With bladder empty and tampon securely deposited, I went to the third room where I undressed from the waist down and saw two things that caught my eye. First, there was a penny on the floor, head up, so I immediately snatched it up for the good luck it entitled me to. Second, I looked at the ultrasound monitor and saw the beautiful name Katherine followed by a very unfamiliar V_______. Not Bailey. First I thought I should dress and go tell someone that I was in the wrong room. Then I thought better of it. I sat my half-naked self on the table and waited for them to come to me.
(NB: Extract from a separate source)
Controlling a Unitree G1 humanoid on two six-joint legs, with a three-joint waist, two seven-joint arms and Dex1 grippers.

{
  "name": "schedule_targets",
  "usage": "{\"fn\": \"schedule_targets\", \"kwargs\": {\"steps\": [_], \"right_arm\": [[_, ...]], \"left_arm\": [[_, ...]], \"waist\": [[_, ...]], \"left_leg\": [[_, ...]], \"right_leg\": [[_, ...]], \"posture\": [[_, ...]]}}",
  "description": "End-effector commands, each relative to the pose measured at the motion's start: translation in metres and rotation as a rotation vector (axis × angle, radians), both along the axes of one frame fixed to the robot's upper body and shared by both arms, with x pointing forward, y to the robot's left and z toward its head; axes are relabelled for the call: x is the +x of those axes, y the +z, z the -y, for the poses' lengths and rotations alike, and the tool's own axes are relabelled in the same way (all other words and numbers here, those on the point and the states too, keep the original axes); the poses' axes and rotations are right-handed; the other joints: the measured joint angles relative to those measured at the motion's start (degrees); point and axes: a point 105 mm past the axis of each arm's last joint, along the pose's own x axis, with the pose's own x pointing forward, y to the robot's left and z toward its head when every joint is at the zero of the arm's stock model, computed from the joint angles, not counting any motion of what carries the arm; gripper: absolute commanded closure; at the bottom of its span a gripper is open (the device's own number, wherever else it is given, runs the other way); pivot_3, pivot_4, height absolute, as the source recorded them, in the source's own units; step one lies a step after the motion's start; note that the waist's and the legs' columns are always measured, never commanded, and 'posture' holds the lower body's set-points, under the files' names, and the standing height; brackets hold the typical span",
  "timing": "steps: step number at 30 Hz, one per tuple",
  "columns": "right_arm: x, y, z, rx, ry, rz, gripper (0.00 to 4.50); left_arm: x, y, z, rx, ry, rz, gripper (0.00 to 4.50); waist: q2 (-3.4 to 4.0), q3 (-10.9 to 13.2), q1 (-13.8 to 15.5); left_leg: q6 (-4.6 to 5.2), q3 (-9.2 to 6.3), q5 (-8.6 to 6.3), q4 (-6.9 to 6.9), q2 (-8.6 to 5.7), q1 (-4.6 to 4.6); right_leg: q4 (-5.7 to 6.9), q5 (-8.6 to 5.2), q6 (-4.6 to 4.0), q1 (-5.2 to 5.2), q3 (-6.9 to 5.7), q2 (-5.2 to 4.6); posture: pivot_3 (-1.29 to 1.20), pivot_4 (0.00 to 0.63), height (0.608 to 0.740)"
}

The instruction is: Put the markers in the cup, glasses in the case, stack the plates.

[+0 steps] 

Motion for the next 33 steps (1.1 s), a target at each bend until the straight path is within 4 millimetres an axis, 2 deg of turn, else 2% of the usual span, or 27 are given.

The troupe arrived: my doctor, my nurse, and the requisite observing stranger in a white coat. Hello, Katherine. Hello, folks. We exchanged pleasantries and then I told them who I was. Not Katherine V_______. They all looked concerned. Apparently getting people's identities and medical information matched up correctly is important to them. My nurse hurried out to make sure my blood was properly marked and that the next Katherine's chart was right. When she came back she said everything was fine: the other Katherine hadn't gotten her blood drawn yet.

My doctor, whom I loved immediately for his sense of humor, asked if I had shoved her out of the way in the waiting room when they called our mutual name. Hell, yeah. Actually, I did feel bad. I cost her about 7 minutes. Not to mention the chance at the lucky penny.

When the doctor left he said thanks again for pointing out the name error. "We really freak out about that kind of thing around here." No kidding. First the bio-danger tampon receptacle and now this.

I left the building and came to my office, where we're a little more laid back.